The player 'pool' generally consists of either inexperienced musicians looking to hone their skills at any opportunity, or more experienced players who prefer to fill in the gig calendar until something better comes along.
These players have no vested interest in making your event anything special, to them it's just another 'gig'.
"They allow me to customize the size of the band."
You want 6 people in the band? No problem; here are 6. You want a 16-member band? No problem; here are 16. Whatever the number of musicians you want is yours for the asking. Isn’t that great! The problem is this is not how ‘bands’ work.... at all. The truth is it takes years of working together as a single unit to become polished.
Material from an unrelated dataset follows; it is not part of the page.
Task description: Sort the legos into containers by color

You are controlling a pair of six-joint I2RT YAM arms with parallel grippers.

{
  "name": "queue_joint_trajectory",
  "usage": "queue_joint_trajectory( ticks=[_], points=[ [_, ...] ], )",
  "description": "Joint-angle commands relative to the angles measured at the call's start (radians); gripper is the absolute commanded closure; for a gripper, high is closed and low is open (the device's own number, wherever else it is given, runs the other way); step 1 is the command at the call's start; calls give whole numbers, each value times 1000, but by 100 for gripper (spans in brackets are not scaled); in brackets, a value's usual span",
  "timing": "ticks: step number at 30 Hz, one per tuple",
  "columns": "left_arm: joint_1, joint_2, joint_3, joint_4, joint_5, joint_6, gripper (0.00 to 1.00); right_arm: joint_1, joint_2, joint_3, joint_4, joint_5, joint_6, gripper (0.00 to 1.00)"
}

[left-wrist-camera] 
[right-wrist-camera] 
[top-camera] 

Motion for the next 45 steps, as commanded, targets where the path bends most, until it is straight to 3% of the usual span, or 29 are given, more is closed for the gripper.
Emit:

Think of your favorite band, and then imagine adding a handful of extra musicians for no other reason than to reach an arbitrary number. The same concept applies here. Most likely this ensemble of musicians have never played together before, or even met.
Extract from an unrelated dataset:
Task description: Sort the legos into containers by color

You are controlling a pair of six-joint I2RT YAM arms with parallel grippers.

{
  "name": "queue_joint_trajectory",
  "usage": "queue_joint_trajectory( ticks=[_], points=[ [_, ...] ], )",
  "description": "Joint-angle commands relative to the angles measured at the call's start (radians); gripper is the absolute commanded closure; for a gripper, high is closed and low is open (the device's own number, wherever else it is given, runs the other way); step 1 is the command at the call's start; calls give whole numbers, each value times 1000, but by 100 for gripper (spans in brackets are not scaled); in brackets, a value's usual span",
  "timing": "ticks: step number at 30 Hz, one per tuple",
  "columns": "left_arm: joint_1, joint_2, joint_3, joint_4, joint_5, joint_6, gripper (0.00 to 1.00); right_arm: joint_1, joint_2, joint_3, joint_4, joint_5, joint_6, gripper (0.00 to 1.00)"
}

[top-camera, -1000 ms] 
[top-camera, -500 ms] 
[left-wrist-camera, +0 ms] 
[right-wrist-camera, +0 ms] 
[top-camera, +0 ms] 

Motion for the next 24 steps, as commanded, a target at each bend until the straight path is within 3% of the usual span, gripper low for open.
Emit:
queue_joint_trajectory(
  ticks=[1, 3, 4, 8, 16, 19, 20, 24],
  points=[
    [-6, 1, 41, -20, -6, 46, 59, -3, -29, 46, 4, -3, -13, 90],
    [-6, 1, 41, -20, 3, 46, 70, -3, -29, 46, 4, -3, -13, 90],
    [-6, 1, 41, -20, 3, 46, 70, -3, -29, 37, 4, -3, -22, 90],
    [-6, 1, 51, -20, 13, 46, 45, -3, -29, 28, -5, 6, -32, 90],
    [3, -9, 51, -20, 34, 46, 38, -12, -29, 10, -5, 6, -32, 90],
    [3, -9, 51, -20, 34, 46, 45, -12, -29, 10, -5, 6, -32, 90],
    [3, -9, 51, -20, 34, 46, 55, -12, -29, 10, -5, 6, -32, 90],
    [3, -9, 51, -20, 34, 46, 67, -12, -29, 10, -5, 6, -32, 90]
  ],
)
Often, this booking—your wedding—will be the first time they have even met each other. Per the agency rules, ‘band’ members are not allowed to introduce one another in front of the client or guests. The last thing they want is to for anyone to realize that they are meeting for the first time.
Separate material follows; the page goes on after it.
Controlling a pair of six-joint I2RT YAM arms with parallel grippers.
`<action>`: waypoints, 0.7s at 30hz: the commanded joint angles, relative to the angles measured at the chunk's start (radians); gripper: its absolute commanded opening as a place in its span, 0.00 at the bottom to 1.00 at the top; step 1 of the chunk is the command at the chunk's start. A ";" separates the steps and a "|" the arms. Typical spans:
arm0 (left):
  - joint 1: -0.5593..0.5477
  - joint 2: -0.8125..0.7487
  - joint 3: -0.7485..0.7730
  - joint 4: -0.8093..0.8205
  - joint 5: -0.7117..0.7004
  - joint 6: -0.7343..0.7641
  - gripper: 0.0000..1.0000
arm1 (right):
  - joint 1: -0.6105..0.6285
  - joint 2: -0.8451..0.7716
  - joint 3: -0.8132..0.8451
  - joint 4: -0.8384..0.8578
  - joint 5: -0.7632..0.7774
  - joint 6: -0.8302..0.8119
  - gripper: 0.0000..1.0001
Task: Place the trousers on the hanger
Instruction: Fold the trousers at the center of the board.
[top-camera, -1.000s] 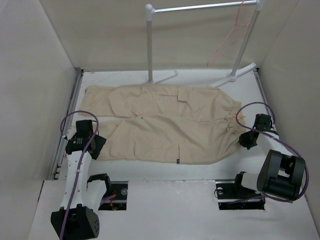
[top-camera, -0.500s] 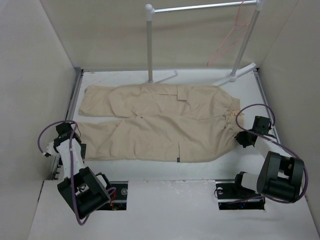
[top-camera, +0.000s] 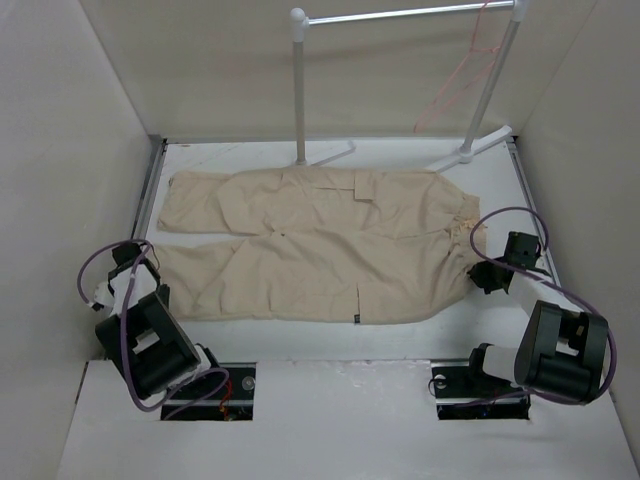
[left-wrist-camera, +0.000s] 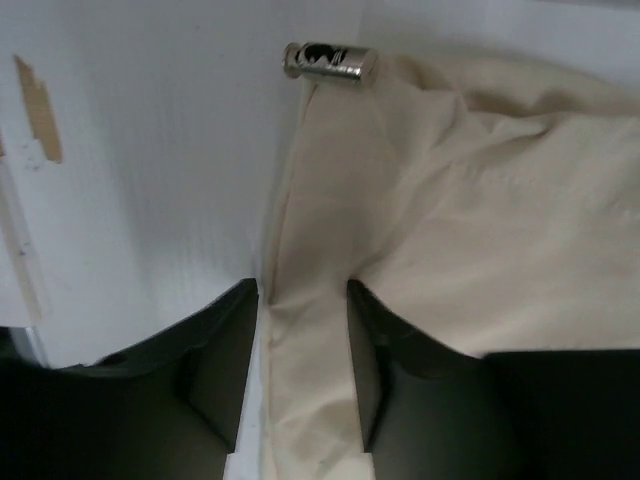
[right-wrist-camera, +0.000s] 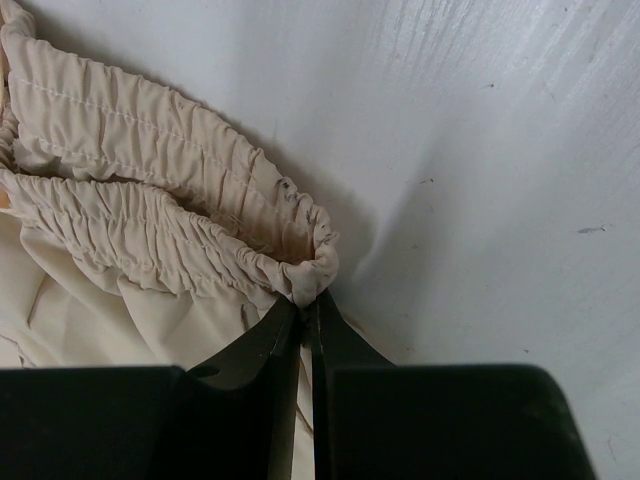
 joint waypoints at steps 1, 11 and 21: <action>0.024 0.027 -0.019 0.096 0.021 -0.020 0.31 | 0.005 -0.001 -0.034 -0.025 0.013 -0.011 0.06; -0.040 -0.132 0.131 -0.023 -0.014 -0.047 0.01 | 0.019 -0.157 0.019 -0.169 0.054 -0.079 0.03; -0.166 0.026 0.541 -0.056 -0.075 -0.012 0.00 | 0.017 -0.161 0.263 -0.236 0.157 -0.099 0.02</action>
"They allow me create my own playlist, and choose every song!"
That online song selector that you were sold on, the one that says you can create your own playlists? Well, according to an insider source, that's not how it actually works.
How it really works is the vocalists focus on their own personal favorite songs, ones they already know and like to sing.
In reality, you may be lucky to get a handful of the songs you requested. The singers will focus songs they know, that they like, and that they want to sing.
What you can expect the night of your event.
The musicians assemble to become the 'band', and they start playing. It is quickly apparent that they have never played together before. There are long pauses between songs as the band discuss the tempo, the key, who will take a solo, etc..
The music 'director' with whom you've been working is actually a salesperson in the corporate office and will not be at your event to listen to your complaints.
What you end up with is a ‘band’ with general sloppiness in both their music and their presentation along with awkward pauses between songs, lots of breaks, a high potential for 'train wrecks', and no one to complain to the night of your event.
"The online reviews are so great though."
This is quite deceiving. The reviews that are allowed to be remain online are most either likely fabricated or manipulated. In any case, they are not reviews of the group of musicians you are hiring.
TIP: Ask to read reviews of the 'band' consisting of the exact lineup of the musicians that will perform at your wedding before signing the contract.
"Great for the musician, terrible for the client."
(quote from a musician who has performed with one of these bands)
Part of the allure for musicians to join the temp agency is they are guaranteed multiple band breaks throughout the evening. Oh, and you will need to add them to the head count for your caterer as they 'require' meals.
Once dancing starts, you can expect the ‘band’ to play a 45-minute set of live music. After which they will take a 30 minute break before returning to play another 45 minute set, then another 30 minute break. This is not the industry standard. Most professional, polished bands play an 80-to 90-minute set, minimum, before a short break. Some bands don't take any breaks during the dancing portion.
Aside from the fact that it is misleading and somewhat fraudulent, you’re not booking a band for a backyard barbecue, where a group of musicians who have never met might be acceptable. No, this is your once-in-a-lifetime wedding reception.
Don't fall prey to this scam. It's not worth the risk.